Problem to work on:
Will you return, word for word, only the lines from the top of the data below down to and including the one with "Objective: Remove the"?
----------
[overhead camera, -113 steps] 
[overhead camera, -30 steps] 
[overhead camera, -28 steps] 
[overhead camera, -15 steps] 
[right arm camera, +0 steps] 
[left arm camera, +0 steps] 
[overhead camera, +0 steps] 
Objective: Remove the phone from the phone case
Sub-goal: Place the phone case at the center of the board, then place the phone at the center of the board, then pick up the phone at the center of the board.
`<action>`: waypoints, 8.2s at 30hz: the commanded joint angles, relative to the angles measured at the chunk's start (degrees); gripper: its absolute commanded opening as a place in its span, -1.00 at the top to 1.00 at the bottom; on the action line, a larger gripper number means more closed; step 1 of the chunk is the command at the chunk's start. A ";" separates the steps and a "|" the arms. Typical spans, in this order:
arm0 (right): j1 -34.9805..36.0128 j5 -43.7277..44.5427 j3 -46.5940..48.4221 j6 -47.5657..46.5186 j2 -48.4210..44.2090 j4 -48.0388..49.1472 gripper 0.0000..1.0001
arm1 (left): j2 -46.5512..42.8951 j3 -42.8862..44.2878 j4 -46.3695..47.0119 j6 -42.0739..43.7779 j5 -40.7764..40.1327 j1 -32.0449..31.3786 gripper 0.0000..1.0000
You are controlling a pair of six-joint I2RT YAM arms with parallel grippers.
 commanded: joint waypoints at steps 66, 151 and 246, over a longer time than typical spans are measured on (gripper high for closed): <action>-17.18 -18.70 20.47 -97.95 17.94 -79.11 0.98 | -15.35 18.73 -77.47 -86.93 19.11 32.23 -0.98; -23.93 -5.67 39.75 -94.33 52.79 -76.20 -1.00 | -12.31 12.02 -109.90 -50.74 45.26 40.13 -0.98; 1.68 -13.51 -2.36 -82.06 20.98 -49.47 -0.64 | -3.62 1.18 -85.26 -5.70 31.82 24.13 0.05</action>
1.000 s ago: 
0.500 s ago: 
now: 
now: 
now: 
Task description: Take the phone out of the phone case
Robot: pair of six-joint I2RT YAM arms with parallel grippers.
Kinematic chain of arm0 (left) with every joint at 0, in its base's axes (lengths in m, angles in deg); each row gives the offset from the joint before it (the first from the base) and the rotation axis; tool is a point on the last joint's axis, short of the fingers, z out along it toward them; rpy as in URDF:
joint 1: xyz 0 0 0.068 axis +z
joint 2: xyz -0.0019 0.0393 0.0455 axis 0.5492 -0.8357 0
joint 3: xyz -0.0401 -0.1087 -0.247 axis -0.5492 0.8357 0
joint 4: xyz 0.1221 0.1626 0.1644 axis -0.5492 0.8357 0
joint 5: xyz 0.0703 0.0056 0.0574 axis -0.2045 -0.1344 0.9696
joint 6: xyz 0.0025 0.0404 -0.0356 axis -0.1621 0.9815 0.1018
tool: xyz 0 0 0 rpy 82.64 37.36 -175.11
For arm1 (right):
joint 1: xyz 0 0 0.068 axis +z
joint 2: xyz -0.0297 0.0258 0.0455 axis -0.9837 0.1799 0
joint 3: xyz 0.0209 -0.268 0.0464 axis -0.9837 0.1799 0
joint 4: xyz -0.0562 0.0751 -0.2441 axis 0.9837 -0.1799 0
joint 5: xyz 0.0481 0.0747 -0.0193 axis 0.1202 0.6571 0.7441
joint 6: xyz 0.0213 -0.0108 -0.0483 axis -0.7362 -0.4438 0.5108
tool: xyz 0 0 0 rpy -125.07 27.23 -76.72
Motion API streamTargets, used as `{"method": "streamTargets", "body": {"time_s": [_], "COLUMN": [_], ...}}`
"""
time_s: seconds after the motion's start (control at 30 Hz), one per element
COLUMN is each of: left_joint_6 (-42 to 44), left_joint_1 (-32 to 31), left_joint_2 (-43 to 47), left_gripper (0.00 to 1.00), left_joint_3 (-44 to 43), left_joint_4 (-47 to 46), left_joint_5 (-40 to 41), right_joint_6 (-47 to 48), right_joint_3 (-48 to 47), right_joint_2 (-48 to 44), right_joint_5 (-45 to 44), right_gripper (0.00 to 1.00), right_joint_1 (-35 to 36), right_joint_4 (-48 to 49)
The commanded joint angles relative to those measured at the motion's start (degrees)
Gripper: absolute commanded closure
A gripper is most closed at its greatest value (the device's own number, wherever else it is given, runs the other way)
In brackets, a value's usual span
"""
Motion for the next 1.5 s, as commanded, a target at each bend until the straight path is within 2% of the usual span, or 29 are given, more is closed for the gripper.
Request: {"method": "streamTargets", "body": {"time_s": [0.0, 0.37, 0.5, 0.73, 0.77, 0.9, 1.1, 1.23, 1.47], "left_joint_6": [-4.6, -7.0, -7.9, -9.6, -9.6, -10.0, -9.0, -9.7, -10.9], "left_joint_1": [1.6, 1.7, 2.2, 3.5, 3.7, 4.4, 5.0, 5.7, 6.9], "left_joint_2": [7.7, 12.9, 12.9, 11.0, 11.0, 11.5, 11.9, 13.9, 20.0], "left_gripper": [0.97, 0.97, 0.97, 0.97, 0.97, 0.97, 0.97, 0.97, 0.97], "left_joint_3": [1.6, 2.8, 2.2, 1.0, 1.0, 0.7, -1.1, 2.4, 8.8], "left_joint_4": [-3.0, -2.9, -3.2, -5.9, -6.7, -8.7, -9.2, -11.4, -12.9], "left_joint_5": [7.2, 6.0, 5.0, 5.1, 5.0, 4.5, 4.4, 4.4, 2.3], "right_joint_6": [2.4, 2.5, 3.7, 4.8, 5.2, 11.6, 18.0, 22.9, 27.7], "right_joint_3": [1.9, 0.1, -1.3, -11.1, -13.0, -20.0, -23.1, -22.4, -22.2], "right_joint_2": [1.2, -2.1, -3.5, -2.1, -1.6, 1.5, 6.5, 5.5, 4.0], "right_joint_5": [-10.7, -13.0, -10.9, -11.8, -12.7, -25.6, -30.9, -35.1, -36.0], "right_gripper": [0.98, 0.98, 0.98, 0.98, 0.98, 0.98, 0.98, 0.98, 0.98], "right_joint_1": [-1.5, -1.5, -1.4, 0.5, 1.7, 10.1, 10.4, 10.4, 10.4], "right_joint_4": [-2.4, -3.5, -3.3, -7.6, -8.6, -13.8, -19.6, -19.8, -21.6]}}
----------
Answer section:
[overhead camera, -113 steps] 
[overhead camera, -30 steps] 
[overhead camera, -28 steps] 
[overhead camera, -15 steps] 
[right arm camera, +0 steps] 
[left arm camera, +0 steps] 
[overhead camera, +0 steps] 
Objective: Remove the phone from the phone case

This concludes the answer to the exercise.